BRISTLE: Decentralized Federated Learning in Byzantine, Non-i.i.d. Environments

More Info
expand_more

Abstract

Federated learning (FL) is a type of machine learning where devices locally train a model on their private data. The devices iteratively communicate this model to a central server which combines the models and sends the updated model back to all devices. Because the data stays on the devices and only the model is transmitted, federated learning is considered as a privacy-friendly alternative to regular machine learning where all data is transmitted over the internet. However, the central server used in typical FL systems not only poses a single point of failure susceptible to crashes or hacks, but may also become a performance bottleneck.
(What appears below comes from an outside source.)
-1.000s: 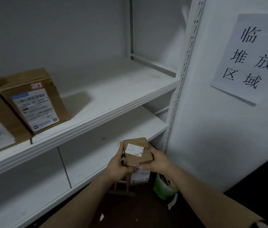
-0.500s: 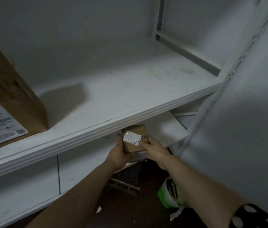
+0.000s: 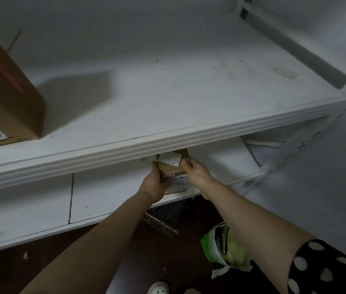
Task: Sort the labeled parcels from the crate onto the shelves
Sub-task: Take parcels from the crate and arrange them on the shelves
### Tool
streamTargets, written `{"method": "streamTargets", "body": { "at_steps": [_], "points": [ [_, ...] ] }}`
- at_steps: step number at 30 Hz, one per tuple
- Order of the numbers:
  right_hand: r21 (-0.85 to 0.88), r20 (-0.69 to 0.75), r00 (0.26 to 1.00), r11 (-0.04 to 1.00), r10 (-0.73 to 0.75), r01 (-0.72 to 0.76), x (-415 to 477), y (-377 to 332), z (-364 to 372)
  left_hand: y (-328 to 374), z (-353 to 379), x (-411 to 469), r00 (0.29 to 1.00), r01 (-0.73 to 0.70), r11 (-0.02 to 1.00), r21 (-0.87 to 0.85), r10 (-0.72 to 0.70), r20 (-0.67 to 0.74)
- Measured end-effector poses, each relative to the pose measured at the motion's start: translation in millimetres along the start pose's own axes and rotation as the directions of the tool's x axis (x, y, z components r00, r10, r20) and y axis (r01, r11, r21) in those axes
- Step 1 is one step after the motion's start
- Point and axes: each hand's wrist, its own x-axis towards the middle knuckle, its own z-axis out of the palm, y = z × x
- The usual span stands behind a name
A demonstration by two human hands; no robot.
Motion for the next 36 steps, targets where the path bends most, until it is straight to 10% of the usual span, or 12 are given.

These issues are alleviated by decentralized FL (DFL), where the peers communicate model updates with each other instead of with a single server. Unfortunately, DFL is challenging since (1) the training data possessed by different peers is often non-i.i.d. (i.e., distributed differently between the peers) and (2) malicious, or Byzantine, attackers can share arbitrary model updates with other peers to subvert the training process. We address these two challenges and present Bristle, middleware between the learning application and the decentralized network layer. Bristle leverages transfer learning to predetermine and freeze the non-output layers of a neural network, significantly speeding up model training and lowering communication costs. To securely update the output layer with model updates from other peers, we design a fast distance-based prioritizer and a novel performance-based integrator. The prioritizer prioritizes the model updates based on their distance to the peer's own model and an explore-exploit trade-off, and the integrator integrates each class of each model update separately based on their performance on a small set of i.i.d. test samples. Their combined effect results in high resilience to Byzantine attackers and the ability to handle non-i.i.d. classes. We empirically show that Bristle converges to a consistent 95% accuracy in Byzantine environments, outperforming all evaluated baselines. In non-Byzantine environments, Bristle requires 83% fewer iterations to achieve 90% accuracy compared to state-of-the-art methods. We show that when the training classes are non-i.i.d., Bristle significantly outperforms the accuracy of the most Byzantine-resilient baselines by 2.3x while reducing communication costs by 90%.